Start of Dataset records

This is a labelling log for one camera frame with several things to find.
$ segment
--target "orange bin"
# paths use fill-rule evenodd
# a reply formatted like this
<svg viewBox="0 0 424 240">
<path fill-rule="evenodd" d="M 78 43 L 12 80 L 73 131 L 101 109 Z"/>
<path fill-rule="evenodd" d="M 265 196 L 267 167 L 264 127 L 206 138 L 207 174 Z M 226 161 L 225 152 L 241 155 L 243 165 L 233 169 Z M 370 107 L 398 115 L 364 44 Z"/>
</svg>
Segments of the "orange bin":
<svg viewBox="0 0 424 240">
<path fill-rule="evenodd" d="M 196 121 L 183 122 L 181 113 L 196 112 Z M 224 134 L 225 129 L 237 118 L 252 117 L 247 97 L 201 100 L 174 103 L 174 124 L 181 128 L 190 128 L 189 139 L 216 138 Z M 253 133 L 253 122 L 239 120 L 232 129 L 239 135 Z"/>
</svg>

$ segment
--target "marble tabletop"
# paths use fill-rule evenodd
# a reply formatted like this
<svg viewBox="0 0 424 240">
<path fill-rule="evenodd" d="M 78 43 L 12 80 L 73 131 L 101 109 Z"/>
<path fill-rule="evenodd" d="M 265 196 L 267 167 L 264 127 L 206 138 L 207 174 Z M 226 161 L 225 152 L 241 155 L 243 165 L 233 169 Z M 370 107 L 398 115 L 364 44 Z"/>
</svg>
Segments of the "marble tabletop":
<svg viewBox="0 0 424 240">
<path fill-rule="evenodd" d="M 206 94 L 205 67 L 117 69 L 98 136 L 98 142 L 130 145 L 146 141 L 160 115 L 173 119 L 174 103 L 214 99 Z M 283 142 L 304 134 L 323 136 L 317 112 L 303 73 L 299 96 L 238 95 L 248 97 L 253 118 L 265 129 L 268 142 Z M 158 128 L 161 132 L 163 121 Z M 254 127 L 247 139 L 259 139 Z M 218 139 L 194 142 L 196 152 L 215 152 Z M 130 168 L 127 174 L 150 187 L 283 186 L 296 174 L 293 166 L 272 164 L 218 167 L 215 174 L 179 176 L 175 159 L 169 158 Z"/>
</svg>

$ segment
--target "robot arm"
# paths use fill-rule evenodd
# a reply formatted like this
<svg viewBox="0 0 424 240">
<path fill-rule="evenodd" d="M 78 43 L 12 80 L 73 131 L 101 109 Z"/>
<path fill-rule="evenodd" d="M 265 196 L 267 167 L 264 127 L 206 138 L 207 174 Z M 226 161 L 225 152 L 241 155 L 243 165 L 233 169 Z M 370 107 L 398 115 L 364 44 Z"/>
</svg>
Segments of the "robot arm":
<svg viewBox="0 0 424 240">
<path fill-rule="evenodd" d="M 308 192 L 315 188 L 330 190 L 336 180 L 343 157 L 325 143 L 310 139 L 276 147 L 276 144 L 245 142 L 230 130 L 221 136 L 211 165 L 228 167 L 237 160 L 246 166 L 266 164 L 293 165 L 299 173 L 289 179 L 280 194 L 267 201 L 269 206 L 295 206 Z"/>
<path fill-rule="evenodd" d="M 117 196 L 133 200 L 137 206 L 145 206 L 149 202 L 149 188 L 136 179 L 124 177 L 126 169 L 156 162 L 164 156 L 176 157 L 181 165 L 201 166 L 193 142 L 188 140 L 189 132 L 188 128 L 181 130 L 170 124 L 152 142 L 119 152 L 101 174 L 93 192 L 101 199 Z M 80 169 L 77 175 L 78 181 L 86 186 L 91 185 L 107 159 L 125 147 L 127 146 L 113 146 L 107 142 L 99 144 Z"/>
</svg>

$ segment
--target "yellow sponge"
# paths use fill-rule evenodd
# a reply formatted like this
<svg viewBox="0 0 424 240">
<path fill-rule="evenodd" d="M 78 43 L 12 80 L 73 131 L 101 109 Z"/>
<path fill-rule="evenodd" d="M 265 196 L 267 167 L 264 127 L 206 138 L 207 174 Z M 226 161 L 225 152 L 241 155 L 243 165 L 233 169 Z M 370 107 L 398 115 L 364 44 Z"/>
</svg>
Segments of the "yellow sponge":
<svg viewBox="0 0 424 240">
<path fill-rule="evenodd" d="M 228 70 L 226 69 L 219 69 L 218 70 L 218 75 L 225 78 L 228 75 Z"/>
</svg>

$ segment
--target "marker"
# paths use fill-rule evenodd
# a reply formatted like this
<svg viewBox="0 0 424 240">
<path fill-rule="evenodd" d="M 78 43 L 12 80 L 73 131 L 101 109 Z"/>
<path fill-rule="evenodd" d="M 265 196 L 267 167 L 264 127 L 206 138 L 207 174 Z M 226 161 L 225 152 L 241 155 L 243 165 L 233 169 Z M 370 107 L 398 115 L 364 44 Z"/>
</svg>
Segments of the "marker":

End of Dataset records

About this exercise ▸
Show every line from the entries above in which the word "target" appears.

Exercise output ▸
--target "orange bin"
--target "marble tabletop"
--target "robot arm"
--target "yellow sponge"
--target "marker"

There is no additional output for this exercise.